Exercise ->
Whenever a line of the records below contains the word "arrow", copy that line.

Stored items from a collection
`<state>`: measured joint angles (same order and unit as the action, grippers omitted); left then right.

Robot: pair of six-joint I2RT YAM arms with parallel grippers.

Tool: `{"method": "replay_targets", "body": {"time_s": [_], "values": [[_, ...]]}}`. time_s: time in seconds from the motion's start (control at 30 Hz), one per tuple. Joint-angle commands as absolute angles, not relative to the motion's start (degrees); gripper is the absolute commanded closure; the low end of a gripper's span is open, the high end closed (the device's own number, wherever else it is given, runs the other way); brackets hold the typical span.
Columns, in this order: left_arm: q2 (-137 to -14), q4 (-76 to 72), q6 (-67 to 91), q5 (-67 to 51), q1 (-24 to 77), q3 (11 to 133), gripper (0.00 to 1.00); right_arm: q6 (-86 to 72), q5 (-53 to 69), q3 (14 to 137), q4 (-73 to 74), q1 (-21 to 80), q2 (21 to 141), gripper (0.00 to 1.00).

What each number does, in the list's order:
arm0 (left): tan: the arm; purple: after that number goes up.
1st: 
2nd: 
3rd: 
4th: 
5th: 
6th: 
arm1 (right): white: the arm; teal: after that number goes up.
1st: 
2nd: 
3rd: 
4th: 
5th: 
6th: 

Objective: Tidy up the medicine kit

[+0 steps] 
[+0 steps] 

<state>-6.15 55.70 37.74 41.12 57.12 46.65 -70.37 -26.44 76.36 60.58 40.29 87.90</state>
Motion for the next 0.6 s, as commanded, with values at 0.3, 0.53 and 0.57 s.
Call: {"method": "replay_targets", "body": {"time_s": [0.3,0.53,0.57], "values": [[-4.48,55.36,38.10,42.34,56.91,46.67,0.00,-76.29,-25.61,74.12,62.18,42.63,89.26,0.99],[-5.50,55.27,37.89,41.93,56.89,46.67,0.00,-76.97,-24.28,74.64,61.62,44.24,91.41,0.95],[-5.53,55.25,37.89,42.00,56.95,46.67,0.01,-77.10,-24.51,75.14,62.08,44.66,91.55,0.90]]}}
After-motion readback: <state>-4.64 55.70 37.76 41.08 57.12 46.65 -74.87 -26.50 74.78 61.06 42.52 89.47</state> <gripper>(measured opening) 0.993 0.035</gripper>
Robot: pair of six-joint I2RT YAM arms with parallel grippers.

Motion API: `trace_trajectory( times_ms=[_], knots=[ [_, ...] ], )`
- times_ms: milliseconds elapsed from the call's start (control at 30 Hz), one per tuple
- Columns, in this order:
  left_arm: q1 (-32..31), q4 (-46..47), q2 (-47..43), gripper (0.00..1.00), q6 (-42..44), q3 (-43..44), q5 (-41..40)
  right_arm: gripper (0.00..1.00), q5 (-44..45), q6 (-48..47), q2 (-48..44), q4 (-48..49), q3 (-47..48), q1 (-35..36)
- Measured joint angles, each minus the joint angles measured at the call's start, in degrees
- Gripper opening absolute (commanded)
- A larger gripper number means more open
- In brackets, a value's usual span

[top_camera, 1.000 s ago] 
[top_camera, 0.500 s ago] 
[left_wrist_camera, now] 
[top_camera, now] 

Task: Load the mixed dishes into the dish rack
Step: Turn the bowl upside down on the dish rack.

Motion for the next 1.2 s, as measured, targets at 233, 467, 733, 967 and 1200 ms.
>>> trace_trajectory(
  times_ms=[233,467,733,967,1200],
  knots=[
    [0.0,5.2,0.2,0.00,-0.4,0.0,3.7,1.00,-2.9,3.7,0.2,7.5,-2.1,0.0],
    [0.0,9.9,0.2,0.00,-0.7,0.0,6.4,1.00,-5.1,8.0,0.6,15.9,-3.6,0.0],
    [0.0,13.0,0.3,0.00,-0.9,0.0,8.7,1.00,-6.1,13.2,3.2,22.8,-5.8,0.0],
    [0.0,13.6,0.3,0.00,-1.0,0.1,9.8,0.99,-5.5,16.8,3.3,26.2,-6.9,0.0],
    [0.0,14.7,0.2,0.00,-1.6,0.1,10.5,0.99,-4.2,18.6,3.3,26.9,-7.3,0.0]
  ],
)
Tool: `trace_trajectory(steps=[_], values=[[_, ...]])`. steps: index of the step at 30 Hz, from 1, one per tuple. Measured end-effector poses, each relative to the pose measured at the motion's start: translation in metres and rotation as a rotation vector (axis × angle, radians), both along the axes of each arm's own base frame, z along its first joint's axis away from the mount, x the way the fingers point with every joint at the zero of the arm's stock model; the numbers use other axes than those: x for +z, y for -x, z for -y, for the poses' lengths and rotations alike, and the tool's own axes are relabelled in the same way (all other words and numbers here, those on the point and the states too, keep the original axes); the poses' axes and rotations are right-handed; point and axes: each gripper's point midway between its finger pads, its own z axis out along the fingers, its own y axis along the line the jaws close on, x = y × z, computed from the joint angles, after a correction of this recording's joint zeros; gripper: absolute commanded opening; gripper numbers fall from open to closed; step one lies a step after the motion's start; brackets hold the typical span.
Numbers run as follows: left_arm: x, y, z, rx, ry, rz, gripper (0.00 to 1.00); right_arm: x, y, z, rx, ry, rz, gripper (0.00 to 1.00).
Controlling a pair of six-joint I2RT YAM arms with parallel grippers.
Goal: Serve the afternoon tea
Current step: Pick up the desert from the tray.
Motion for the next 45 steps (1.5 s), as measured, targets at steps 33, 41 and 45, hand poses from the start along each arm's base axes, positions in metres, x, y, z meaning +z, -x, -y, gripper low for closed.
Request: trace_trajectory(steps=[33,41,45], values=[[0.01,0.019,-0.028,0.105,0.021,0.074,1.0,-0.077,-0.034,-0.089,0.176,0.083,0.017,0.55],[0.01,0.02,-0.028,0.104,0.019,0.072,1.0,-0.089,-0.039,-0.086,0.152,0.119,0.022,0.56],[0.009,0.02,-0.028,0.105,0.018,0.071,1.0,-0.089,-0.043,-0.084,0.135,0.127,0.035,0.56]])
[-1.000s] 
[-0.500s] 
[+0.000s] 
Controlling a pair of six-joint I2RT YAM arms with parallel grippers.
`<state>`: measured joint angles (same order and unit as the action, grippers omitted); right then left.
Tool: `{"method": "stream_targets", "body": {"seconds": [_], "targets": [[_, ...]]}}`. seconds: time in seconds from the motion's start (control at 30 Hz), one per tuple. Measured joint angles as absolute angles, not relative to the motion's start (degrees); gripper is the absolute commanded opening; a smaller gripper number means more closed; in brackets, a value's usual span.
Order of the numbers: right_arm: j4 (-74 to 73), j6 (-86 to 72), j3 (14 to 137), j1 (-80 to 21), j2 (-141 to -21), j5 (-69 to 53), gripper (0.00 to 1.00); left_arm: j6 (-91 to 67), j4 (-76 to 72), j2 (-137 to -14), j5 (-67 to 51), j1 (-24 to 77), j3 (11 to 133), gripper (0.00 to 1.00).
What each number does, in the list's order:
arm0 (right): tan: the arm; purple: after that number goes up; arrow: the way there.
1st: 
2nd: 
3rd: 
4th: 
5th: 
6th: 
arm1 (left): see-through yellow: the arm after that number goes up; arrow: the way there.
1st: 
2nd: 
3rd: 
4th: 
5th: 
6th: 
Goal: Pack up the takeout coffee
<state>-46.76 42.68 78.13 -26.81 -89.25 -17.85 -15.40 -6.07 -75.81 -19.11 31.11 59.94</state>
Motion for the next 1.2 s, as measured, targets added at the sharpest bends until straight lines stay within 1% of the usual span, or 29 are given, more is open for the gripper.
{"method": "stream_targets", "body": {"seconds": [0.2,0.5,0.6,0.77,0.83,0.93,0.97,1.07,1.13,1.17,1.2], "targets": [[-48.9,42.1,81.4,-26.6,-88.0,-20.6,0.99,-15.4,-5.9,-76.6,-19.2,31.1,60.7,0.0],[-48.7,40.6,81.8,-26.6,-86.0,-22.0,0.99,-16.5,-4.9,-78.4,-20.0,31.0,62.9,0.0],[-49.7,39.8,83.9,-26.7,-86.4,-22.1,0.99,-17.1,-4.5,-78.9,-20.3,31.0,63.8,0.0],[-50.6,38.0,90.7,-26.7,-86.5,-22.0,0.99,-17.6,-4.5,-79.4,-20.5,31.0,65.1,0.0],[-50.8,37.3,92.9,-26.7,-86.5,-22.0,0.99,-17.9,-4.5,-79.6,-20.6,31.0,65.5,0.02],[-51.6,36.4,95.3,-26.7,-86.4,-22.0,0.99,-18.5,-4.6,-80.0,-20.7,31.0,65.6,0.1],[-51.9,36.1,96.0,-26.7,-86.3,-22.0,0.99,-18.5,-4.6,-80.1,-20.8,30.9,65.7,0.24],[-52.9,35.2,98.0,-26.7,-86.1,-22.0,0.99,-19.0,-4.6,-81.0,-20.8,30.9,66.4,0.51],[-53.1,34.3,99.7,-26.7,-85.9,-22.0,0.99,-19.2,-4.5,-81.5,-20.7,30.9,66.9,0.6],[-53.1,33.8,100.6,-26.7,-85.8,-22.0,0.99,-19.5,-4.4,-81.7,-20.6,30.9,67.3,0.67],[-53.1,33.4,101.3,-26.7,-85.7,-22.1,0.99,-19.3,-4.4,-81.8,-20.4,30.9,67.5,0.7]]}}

Written response ->
arm0 (right): tan: the arm; purple: after that number goes up; arrow: the way there.
arm1 (left): see-through yellow: the arm after that number goes up; arrow: the way there.

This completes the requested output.